Q. And you knew on the date of the accident, you knew that Mr. Mailloux didn’t have a driver’s license? A. Yeah, we had a large argument that morning because he was determined to take the truck out and go find work and I begged him not to go out, not to do anything. It’s because - he didn’t know why, but I knew why because I knew that he wasn’t driving with a valid license at that time and I begged him and we argued and he left me at work to go try to find work to try to help pay the bills and then I find out at 11 o’clock that he was in an accident.
[32] Finally, the London Police Service General Occurrence Hardcopy includes Mr. Mailloux’s “Will Say” Statement recorded by Officer Hammond. In response to questions posed by the officer, he said:
Q. Do you know that you are a suspended driver? A. No.
Q. Do you have a driver’s licence? A. No. It’s expired.
Summary Judgment
[33] Rules 20.04(2)(2.1) and (2.2) provide as follows:
(2) The court shall grant summary judgment if,
(a) the court is satisfied that there is no genuine issue requiring a trial with respect to a claim or defence; or
(b) the parties agree to have all or part of the claim determined by a summary judgment and the court is satisfied that it is appropriate to grant summary judgment.
(2.1) In determining under clause (2)(a) whether there is a genuine issue requiring a trial, the court shall consider the evidence submitted by the parties and, if the determination is being made by a judge, the judge may exercise any of the following powers for the purpose, unless it is in the interest of justice for such powers to be exercised only at a trial:
- Weighing the evidence.
- Evaluating the credibility of a deponent.
- Drawing any reasonable inference from the evidence.

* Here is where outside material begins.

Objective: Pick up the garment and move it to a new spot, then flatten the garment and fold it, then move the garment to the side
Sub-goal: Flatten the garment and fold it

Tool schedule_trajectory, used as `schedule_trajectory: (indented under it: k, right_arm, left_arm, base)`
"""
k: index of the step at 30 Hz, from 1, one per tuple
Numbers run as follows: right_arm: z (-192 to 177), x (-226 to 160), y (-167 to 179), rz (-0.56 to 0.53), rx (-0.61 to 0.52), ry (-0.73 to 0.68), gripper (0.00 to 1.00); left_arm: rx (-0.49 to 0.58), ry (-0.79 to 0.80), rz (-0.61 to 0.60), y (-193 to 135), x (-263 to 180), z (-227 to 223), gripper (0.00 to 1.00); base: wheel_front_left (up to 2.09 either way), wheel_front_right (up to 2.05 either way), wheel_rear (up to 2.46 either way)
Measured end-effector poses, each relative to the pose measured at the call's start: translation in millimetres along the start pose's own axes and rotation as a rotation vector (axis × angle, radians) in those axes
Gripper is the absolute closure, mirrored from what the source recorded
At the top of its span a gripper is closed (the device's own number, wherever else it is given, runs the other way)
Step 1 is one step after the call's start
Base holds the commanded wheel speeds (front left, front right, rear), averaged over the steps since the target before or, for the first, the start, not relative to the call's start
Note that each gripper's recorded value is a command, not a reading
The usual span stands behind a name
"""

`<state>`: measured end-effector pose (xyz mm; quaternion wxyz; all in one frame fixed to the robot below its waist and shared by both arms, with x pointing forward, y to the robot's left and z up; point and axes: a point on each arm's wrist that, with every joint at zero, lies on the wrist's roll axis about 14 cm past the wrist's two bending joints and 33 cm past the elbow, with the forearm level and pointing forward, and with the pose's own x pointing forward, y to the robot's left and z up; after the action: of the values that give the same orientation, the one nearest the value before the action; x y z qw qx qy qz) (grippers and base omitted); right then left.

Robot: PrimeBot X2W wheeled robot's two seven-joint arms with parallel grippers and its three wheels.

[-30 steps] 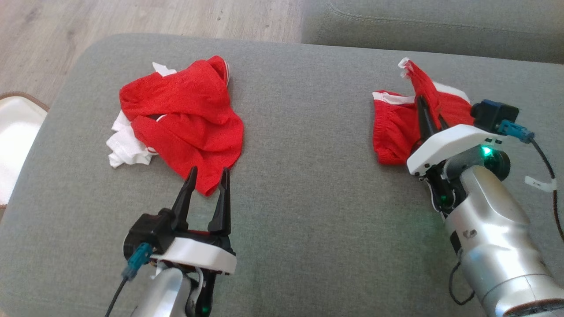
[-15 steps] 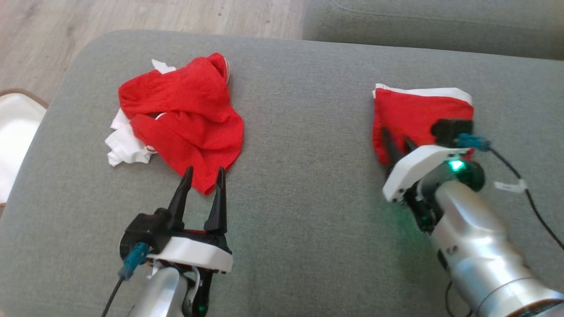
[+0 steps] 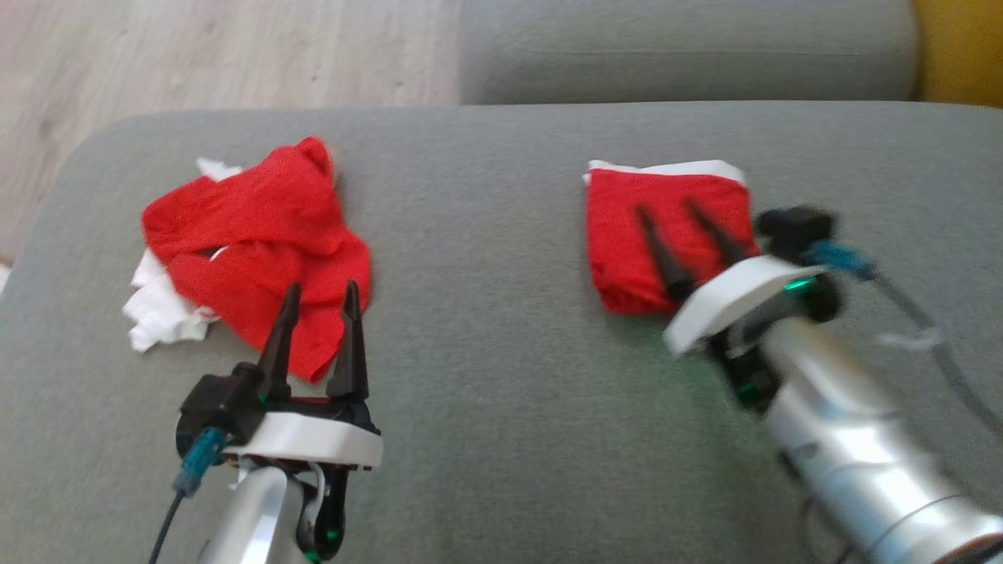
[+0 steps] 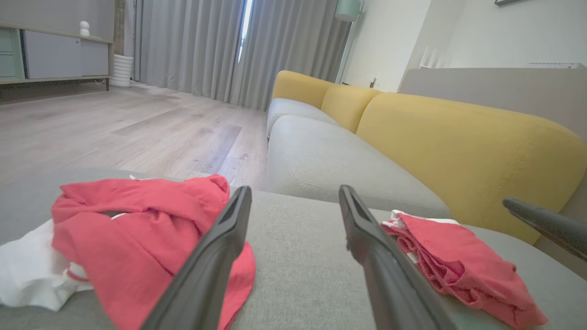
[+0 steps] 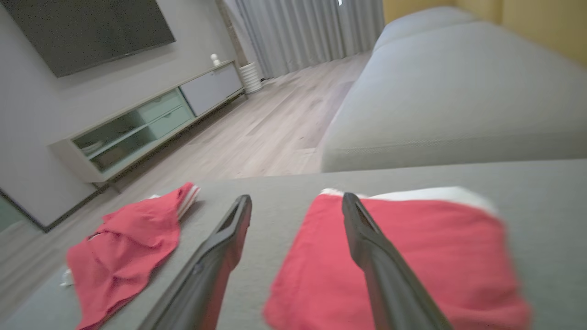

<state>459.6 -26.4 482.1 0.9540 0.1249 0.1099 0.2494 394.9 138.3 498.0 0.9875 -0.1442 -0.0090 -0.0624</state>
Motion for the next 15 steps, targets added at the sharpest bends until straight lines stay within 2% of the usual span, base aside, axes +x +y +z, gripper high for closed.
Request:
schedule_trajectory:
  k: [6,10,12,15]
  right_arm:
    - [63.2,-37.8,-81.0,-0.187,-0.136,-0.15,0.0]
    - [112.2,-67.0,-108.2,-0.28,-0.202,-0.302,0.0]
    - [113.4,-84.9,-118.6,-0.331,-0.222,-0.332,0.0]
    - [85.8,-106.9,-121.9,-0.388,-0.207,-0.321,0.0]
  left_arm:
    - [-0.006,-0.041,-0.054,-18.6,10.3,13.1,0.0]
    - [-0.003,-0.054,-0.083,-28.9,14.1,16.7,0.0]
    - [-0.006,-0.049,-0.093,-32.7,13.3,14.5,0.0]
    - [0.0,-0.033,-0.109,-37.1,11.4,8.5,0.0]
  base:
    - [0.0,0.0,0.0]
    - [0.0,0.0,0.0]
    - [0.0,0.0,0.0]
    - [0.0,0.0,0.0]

(2.2) A judge may, for the purposes of exercising any of the powers set out in subrule (2.1), order that oral evidence be presented by one or more parties, with or without time limits on its presentation.
[34] The evidence to be used on the motion is governed by Rule 20.02:
(1) An affidavit for use on a motion for summary judgment may be made on information and belief as provided in subrule 39.01(4), but, on the hearing of the motion, the court may, if appropriate, draw an adverse inference from the failure of a party to provide the evidence of any person having personal knowledge of contested facts.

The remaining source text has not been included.